In the latest flare-up of tension between residents of Hong Kong and the Chinese government, an estimated 50,000 protestors have gathered in the city’s central business district to protest China’s proposed plan to vet candidates for Hong Kong’s 2017 Chief Executive elections.
Earlier in the year, Beijing announced in a white paper that all candidates for the upcoming elections of Hong Kong’s leader will be approved by a Communist Party nominating committee. This enraged democracy advocates in the Asian financial hub, and a staggering 160,000 people took to the streets in July to demand greater autonomy from Beijing.
With the ebb and flow of protests in the following months, Hong Kong’s most prominent business leaders, including Li Ka-shing, severely condemned the protests, warning that any disruption of the status quo in Hong Kong could stifle tourism and threaten the city’s status as a stable international financial center. The current rush of students and activists on Hong Kong’s financial district is the largest since the July pro-democracy marches, and in addition to clogging public transport, the protests risk easy escalation — police have already arrested over 60 people in the past two days, and have had to use pepper spray to subdue certain protestors.
Beijing so far has sent only thinly masked messages to the residents of Hong Kong stating that the city’s government derives power not from its own pseudo-constitution, but from China’s Communist Party. These same messages purport that China “unwaveringly supports Hong Kong’s democratic development.”

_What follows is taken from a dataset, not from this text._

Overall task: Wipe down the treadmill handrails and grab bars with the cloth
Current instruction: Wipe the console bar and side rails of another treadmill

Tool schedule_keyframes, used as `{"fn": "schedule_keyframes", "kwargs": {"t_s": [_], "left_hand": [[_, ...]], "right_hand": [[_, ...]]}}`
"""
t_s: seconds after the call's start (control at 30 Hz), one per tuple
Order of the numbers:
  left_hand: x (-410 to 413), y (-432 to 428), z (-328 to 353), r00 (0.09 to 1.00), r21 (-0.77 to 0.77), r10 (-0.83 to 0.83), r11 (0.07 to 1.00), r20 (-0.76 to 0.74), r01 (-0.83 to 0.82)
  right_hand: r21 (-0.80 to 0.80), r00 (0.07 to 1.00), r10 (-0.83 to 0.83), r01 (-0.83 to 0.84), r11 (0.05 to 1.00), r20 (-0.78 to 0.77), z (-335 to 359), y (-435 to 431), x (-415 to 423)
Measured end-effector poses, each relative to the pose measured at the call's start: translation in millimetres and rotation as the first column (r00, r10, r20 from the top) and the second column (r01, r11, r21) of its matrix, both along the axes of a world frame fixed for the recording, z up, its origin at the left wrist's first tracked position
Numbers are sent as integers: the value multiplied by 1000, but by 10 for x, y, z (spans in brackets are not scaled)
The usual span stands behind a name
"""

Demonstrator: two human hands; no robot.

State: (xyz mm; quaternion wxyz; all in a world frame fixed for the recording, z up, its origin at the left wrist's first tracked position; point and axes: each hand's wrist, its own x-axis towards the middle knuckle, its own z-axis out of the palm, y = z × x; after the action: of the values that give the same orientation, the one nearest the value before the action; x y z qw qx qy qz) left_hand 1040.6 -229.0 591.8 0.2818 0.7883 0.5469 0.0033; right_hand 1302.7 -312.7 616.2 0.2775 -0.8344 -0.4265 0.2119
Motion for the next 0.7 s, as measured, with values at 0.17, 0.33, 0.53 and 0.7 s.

Hong Kong will continue to operate under the “One Country, Two Systems” method of government until 2047, at which point the city will fall under the rule of the Communist Party. What happens between now and then — the elections, Hong Kong’s and China’s own relation reforms, and China’s policy adjustments towards capitalism and governmental transparency — will indicate what kind of transition Hong Kong will experience.

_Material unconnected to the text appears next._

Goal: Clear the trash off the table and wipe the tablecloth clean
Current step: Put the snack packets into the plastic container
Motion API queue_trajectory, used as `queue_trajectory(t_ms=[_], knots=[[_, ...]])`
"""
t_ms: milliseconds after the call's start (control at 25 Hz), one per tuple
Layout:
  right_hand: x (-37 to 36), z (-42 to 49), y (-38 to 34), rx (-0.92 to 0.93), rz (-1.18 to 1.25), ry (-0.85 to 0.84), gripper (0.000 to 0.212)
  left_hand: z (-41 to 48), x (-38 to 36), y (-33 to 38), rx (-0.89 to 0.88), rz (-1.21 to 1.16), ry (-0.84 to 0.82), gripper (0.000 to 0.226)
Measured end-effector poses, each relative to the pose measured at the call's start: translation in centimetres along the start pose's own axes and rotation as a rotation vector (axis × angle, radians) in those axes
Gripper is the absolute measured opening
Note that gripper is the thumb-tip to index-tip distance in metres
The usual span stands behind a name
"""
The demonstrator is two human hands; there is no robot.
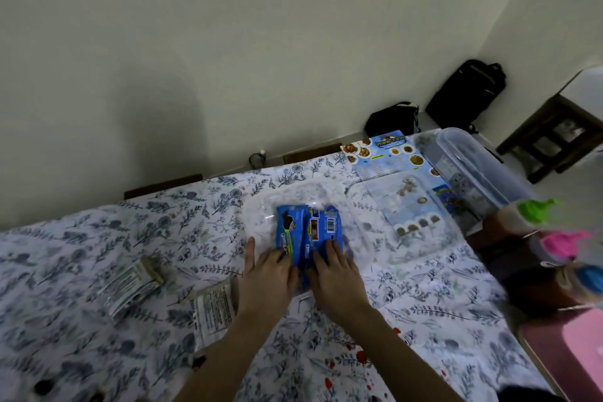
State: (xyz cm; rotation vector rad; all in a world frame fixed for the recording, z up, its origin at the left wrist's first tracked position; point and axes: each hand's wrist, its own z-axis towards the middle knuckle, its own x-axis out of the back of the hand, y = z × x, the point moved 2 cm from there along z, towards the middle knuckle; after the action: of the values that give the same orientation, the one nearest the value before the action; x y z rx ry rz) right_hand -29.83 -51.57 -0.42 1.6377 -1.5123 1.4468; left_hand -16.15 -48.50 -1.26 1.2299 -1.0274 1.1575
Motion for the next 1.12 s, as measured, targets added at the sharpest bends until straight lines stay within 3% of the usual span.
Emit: queue_trajectory(t_ms=[80, 200, 320, 400, 520, 720, 920, 1000, 1120], knots=[[-0.1, 0.0, -0.1, 0.002, 0.065, 0.06, 0.083, 0.0, 0.3, -0.8, -0.008, -0.132, -0.016, 0.024], [0.2, -0.5, -1.7, 0.061, 0.312, 0.266, 0.037, -0.5, 2.6, -2.8, 0.012, -0.561, -0.012, 0.03], [0.5, -1.6, -5.5, 0.262, 0.472, 0.477, 0.022, -2.6, 4.4, -6.6, 0.064, -0.748, 0.017, 0.025], [-0.6, -2.2, -9.1, 0.415, 0.418, 0.479, 0.021, -4.7, 4.2, -10.7, 0.142, -0.735, 0.032, 0.022], [-4.6, -2.2, -14.1, 0.546, 0.313, 0.277, 0.032, -7.8, 2.4, -18.3, 0.284, -0.59, -0.022, 0.03], [-10.7, -1.0, -15.9, 0.386, -0.056, -0.091, 0.075, -10.5, -0.7, -26.9, 0.319, -0.278, -0.206, 0.063], [-12.1, -1.9, -15.9, 0.322, -0.046, 0.015, 0.076, -12.8, -1.3, -25.1, 0.247, -0.193, -0.225, 0.064], [-11.8, -2.4, -15.8, 0.298, 0.025, 0.048, 0.068, -13.5, -1.1, -23.2, 0.206, -0.285, -0.193, 0.053], [-11.2, -3.8, -15.4, 0.241, 0.216, 0.126, 0.053, -13.9, -0.4, -21.0, 0.323, -0.754, -0.149, 0.049]])
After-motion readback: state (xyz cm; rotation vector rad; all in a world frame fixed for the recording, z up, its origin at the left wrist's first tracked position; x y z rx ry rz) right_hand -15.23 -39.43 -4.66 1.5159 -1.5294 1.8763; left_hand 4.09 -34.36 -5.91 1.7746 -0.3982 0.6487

While the complete unification of Hong Kong and mainland China remains far off on the horizon, the upcoming elections, and more pressingly, the official reaction to growing civil unrest, will be a closely watched signal of whether the “world’s freest economy” will eventually be swallowed up into the politically and economically opaque mainland, or whether Beijing’s ongoing political and economic reforms will make for a smooth assimilation.
While tensions are high at the moment, China's ongoing economic liberalization efforts and anti-corruption campaign both point to Hong Kong remaining a success story in the long-term despite these political spats, though quelling protestors and keeping confidence high in Hong Kong in the meantime should be Beijing's top priority.